How to tune the Linux kernel with the /proc filesystem

0

Last Updated on February 23, 2024 by David Both

Image by David Both: CC-by-SA 4.

The Linux kernel is a tunable marvel that allows you to make changes to its parameters while it is running and without requiring a reboot.

Linux is an amazing and powerful operating system. More specifically, the Linux kernel is the source of many of its superpowers.

I’ve been using Linux for 25 years and have used a lot of versions of the Linux kernel. I have even compiled the kernel a time or two in class and a few times just for grins. Most users and even sysadmins never need to compile the kernel. In most distributions, the default compile is perfectly fine for most use cases. But there are times when a bit of tuning is in order. The good news is that the kernel can be tuned easily without recompiling it or even rebooting.

This article is not intended to be a detailed exposure of all the kernel data available for viewing or modification. It is an homage to an incredible piece of software that allows the flexibility to make significant functional changes while it’s in use.

What is the /proc filesystem?

The /proc filesystem is one of the most critical components of the kernel. It is a virtual filesystem that exists only in memory. The /proc filesystem is defined by the Linux Filesystem Hierarchical Standard (FHS) as the location for Linux to store information about the system, the kernel, and all processes running on the host. It is intended to be a place for the kernel to expose information about itself to facilitate access to data about the system for programmers, developers, and sysadmins.

Collecting this data does not impact the overall performance of a Linux host. The Linux kernel is designed to continuously collect and store the performance data that can be accessed and displayed by any and all performance monitoring tools.

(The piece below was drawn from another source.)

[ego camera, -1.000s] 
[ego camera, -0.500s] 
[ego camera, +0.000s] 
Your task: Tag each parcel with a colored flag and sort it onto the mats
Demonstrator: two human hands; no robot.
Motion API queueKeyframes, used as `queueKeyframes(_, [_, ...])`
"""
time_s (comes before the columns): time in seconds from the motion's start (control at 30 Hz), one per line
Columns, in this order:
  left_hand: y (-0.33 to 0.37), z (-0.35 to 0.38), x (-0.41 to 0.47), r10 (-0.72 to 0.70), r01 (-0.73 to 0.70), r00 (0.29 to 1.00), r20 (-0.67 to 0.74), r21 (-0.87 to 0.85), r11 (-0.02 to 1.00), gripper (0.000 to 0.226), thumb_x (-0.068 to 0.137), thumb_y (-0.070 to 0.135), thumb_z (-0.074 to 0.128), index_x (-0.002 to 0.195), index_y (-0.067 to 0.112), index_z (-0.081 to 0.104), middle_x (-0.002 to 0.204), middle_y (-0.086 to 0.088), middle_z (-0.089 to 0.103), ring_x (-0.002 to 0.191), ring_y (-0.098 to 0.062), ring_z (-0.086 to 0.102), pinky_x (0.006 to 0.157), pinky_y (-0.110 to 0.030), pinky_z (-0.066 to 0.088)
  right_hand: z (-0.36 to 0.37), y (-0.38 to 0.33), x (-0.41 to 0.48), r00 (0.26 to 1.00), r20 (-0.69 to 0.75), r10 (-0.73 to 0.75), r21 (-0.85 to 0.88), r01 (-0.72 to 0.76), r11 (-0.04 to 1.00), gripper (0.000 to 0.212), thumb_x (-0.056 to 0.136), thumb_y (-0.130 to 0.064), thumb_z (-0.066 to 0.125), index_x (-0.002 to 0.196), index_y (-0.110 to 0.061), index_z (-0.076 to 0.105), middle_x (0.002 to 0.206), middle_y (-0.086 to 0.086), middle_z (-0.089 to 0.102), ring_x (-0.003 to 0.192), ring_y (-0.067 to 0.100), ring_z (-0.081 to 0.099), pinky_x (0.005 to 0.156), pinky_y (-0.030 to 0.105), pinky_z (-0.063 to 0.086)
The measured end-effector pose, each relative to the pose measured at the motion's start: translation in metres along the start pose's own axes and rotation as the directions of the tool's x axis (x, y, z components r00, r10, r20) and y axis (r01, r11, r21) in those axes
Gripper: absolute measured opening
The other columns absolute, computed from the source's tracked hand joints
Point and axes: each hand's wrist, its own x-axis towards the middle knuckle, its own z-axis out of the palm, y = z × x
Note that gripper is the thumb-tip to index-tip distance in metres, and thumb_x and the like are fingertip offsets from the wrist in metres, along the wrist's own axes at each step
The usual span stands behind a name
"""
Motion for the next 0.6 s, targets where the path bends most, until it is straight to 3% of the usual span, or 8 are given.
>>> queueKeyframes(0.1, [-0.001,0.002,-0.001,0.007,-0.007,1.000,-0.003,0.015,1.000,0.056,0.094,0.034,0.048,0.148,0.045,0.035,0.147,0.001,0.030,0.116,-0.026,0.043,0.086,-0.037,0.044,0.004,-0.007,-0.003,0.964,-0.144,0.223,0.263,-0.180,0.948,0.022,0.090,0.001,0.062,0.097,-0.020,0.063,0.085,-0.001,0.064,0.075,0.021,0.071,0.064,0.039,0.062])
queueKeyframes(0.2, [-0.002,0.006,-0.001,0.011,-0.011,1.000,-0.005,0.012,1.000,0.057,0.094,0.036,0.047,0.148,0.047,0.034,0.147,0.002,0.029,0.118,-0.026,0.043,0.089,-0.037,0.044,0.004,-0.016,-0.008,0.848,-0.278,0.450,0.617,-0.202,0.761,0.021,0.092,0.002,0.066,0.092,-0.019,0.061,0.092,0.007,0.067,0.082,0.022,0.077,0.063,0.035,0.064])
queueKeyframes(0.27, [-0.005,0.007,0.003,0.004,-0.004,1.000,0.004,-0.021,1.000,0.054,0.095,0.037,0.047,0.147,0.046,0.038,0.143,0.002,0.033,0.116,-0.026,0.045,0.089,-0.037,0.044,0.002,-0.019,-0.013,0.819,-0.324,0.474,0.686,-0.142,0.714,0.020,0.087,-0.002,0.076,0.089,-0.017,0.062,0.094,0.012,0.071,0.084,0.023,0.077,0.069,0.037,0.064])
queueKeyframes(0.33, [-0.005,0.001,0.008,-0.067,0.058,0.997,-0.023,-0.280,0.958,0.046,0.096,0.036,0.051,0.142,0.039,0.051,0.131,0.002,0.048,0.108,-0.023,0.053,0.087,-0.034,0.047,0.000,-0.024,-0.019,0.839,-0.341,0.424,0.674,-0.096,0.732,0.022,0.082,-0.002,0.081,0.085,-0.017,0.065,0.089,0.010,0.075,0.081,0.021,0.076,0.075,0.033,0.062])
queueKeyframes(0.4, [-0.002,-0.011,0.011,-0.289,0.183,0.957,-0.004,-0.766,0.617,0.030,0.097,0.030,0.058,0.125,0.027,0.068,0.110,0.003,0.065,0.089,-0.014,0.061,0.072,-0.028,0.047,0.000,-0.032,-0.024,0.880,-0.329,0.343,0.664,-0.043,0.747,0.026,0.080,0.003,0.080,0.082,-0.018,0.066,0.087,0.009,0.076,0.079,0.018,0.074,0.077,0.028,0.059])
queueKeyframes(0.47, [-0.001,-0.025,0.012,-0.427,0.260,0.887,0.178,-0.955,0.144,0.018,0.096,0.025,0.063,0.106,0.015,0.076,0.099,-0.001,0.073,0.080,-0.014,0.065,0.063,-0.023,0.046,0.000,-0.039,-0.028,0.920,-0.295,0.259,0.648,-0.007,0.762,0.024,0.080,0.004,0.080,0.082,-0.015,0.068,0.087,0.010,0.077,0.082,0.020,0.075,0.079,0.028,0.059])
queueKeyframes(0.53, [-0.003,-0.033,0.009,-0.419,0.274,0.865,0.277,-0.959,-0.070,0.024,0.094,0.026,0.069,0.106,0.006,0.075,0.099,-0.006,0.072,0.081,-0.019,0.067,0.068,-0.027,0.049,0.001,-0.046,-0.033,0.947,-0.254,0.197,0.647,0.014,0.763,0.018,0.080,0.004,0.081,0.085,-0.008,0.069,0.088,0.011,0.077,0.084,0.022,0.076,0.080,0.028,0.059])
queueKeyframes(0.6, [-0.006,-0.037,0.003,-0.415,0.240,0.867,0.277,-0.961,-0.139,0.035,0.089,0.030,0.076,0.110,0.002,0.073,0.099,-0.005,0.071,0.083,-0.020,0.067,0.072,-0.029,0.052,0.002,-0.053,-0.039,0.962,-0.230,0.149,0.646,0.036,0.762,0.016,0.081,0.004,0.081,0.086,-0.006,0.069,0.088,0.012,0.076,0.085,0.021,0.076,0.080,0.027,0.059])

The tools access that data to read it and then manipulate and display it in a meaningful format. Because this data is already stored in the /proc filesystem, it avoids complex and time-consuming function calls to the kernel’s internals.

Some of the data in the /proc filesystem is used to tune the kernel. The values in those files can be easily changed by simple and familiar Linux tools.

Viewing the data

When used as a window into the state of the operating system and its view of the system and hardware, the kernel provides easy access to virtually every bit of information you might want as a sysadmin. All the cool tools that sysadmins use to view the status of the operating system and the kernel, access that data from the /proc filesystem.

Start by viewing some of the available data. First, make /proc the present working directory (PWD) and list the contents. Many of these are directories and others are files. I use the Konsole terminal emulator. The default color for directories is blue, and the files are the terminal text color, which I set to amber. Symbolic links are cyan.

Listing of the /proc filesystem

Figure 1: A listing of the /proc directory. (David Both, CC BY-SA 4.0)

All the numeric directories represent the process ID (PID) of a process and contain the data required for the kernel to manage that process. The named files—as opposed to named directories—contain data pertaining to the file’s name. The named directories usually contain a series of files and subdirectories related to the directory’s name.

One example is the stat file. This file contains the statistical data pertaining to the system’s CPUs. You can use the cat command to view that file. Do that multiple times, or use the following command as root to watch the file as it changes:

# watch cat /proc/stat

The watch command repeats the command every two seconds by default until you use Ctrl+C to break out. You could also specify a different interval. Read the man page for that information.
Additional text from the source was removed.